*Your task*:
Drop the images, then output the listing exactly.

*Listed records*:
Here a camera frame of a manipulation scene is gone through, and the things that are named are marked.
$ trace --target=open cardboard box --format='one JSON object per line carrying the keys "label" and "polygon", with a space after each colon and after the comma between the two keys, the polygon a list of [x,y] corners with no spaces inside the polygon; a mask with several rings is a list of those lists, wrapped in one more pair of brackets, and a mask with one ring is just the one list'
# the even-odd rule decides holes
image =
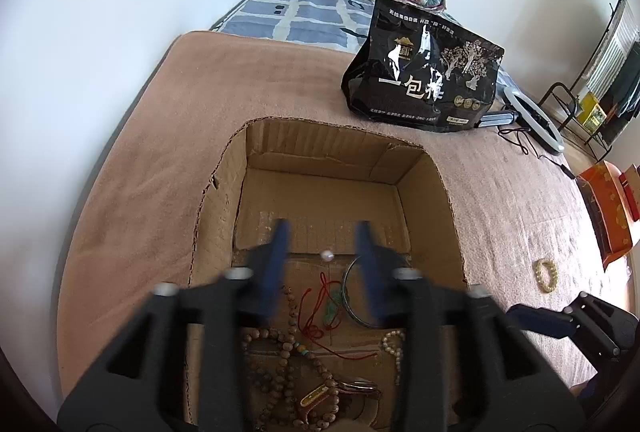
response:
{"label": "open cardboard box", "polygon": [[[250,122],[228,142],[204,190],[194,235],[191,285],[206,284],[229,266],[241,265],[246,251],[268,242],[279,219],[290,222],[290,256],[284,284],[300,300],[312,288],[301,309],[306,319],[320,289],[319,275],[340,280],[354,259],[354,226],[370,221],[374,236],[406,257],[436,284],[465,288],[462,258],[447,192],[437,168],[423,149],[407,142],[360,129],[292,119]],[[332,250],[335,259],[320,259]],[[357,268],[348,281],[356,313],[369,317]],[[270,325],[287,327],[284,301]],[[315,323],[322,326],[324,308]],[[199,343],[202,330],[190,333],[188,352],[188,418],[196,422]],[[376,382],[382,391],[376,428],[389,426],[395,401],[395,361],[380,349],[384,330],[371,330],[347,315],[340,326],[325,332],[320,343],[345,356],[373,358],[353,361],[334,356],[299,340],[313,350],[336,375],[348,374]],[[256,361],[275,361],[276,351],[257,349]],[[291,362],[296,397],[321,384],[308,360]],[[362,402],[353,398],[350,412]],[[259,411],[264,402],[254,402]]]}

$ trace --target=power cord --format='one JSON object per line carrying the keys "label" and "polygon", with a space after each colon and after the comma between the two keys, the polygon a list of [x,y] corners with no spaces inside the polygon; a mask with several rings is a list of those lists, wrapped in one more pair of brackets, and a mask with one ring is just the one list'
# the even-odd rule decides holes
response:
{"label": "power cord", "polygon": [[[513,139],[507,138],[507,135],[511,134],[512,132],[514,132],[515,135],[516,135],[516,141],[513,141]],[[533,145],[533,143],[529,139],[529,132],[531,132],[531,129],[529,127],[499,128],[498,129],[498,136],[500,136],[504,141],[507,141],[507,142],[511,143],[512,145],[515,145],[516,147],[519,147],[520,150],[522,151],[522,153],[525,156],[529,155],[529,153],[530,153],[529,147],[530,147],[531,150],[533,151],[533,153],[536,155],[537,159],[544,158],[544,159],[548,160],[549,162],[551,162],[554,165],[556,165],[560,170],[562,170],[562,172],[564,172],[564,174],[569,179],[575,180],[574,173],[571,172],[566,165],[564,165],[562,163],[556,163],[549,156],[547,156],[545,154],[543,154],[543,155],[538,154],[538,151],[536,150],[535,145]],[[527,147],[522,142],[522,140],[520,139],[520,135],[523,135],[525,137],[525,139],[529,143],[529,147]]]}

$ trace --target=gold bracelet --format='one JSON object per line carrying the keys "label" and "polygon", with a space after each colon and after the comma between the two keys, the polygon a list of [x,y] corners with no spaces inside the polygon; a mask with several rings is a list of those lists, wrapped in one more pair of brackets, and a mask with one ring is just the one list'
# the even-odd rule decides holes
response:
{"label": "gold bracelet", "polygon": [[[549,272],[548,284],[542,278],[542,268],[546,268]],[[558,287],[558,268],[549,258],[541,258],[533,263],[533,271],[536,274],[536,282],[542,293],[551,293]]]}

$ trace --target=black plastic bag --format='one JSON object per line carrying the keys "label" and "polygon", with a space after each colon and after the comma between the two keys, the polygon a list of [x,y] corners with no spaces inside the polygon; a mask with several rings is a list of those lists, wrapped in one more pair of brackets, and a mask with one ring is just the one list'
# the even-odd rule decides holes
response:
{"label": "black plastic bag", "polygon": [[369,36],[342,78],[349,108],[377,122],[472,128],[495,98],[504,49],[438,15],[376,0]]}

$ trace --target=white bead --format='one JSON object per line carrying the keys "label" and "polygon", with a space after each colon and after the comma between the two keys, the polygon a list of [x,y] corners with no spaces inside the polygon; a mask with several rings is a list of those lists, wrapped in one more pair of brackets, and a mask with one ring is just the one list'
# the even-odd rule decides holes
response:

*Solution*:
Here a camera frame of a manipulation scene is gone through, and the things that are named are marked.
$ trace --target=open cardboard box --format='one JSON object per line carrying the keys "label" and "polygon", with a space after each colon and after the comma between the two keys, the polygon a list of [x,y] corners with no spaces inside the polygon; a mask with several rings is a list of those lists, wrapped in one more pair of brackets, and a mask with one ring is just the one list'
# the even-odd rule decides holes
image =
response:
{"label": "open cardboard box", "polygon": [[[250,122],[228,142],[204,190],[194,235],[191,285],[206,284],[229,266],[241,265],[246,251],[268,242],[279,219],[290,222],[290,256],[284,284],[300,300],[312,288],[301,309],[306,319],[320,289],[319,275],[340,280],[354,259],[354,226],[370,221],[374,236],[406,257],[436,284],[465,288],[462,258],[447,192],[437,168],[423,149],[407,142],[360,129],[292,119]],[[332,250],[335,259],[320,259]],[[357,268],[348,281],[356,313],[369,317]],[[270,325],[287,327],[284,301]],[[315,323],[322,326],[324,308]],[[199,343],[202,330],[190,333],[188,352],[188,418],[196,422]],[[376,382],[382,391],[376,428],[389,426],[395,401],[395,361],[380,349],[384,330],[371,330],[347,315],[340,326],[325,332],[320,343],[345,356],[373,358],[353,361],[334,356],[299,340],[313,350],[336,375],[348,374]],[[256,361],[275,361],[276,351],[257,349]],[[291,362],[296,397],[321,384],[308,360]],[[362,402],[353,398],[350,412]],[[259,411],[264,402],[254,402]]]}

$ trace --target=power cord --format='one JSON object per line carrying the keys "label" and "polygon", with a space after each colon and after the comma between the two keys, the polygon a list of [x,y] corners with no spaces inside the polygon; a mask with several rings is a list of those lists, wrapped in one more pair of brackets, and a mask with one ring is just the one list'
# the even-odd rule decides holes
response:
{"label": "power cord", "polygon": [[[513,139],[507,138],[507,135],[511,134],[512,132],[514,132],[515,135],[516,135],[516,141],[513,141]],[[533,145],[533,143],[529,139],[529,132],[531,132],[531,129],[529,127],[499,128],[498,129],[498,136],[500,136],[504,141],[507,141],[507,142],[511,143],[512,145],[515,145],[516,147],[519,147],[520,150],[522,151],[522,153],[525,156],[529,155],[529,153],[530,153],[529,147],[530,147],[531,150],[533,151],[533,153],[536,155],[537,159],[544,158],[544,159],[548,160],[549,162],[551,162],[554,165],[556,165],[560,170],[562,170],[562,172],[564,172],[564,174],[569,179],[575,180],[574,173],[571,172],[566,165],[564,165],[562,163],[556,163],[549,156],[547,156],[545,154],[543,154],[543,155],[538,154],[538,151],[536,150],[535,145]],[[527,147],[522,142],[522,140],[520,139],[520,135],[523,135],[525,137],[525,139],[529,143],[529,147]]]}

$ trace --target=gold bracelet --format='one JSON object per line carrying the keys "label" and "polygon", with a space after each colon and after the comma between the two keys, the polygon a list of [x,y] corners with no spaces inside the polygon; a mask with several rings is a list of those lists, wrapped in one more pair of brackets, and a mask with one ring is just the one list'
# the even-odd rule decides holes
response:
{"label": "gold bracelet", "polygon": [[[549,272],[548,284],[542,278],[542,268],[546,268]],[[558,287],[558,268],[549,258],[541,258],[533,263],[533,271],[536,274],[536,282],[542,293],[551,293]]]}

$ trace --target=black plastic bag --format='one JSON object per line carrying the keys "label" and "polygon", with a space after each colon and after the comma between the two keys, the polygon a list of [x,y] corners with no spaces inside the polygon; a mask with several rings is a list of those lists, wrapped in one more pair of brackets, and a mask with one ring is just the one list'
# the even-odd rule decides holes
response:
{"label": "black plastic bag", "polygon": [[369,36],[342,78],[349,108],[377,122],[472,128],[495,98],[504,49],[438,15],[376,0]]}

$ trace --target=white bead --format='one JSON object per line carrying the keys "label" and "polygon", with a space after each colon and after the comma between the two keys, the polygon a list of [x,y] corners with no spaces inside the polygon; a mask with several rings is a list of those lists, wrapped in one more pair of brackets, and a mask with one ring is just the one list'
# the even-odd rule decides holes
response:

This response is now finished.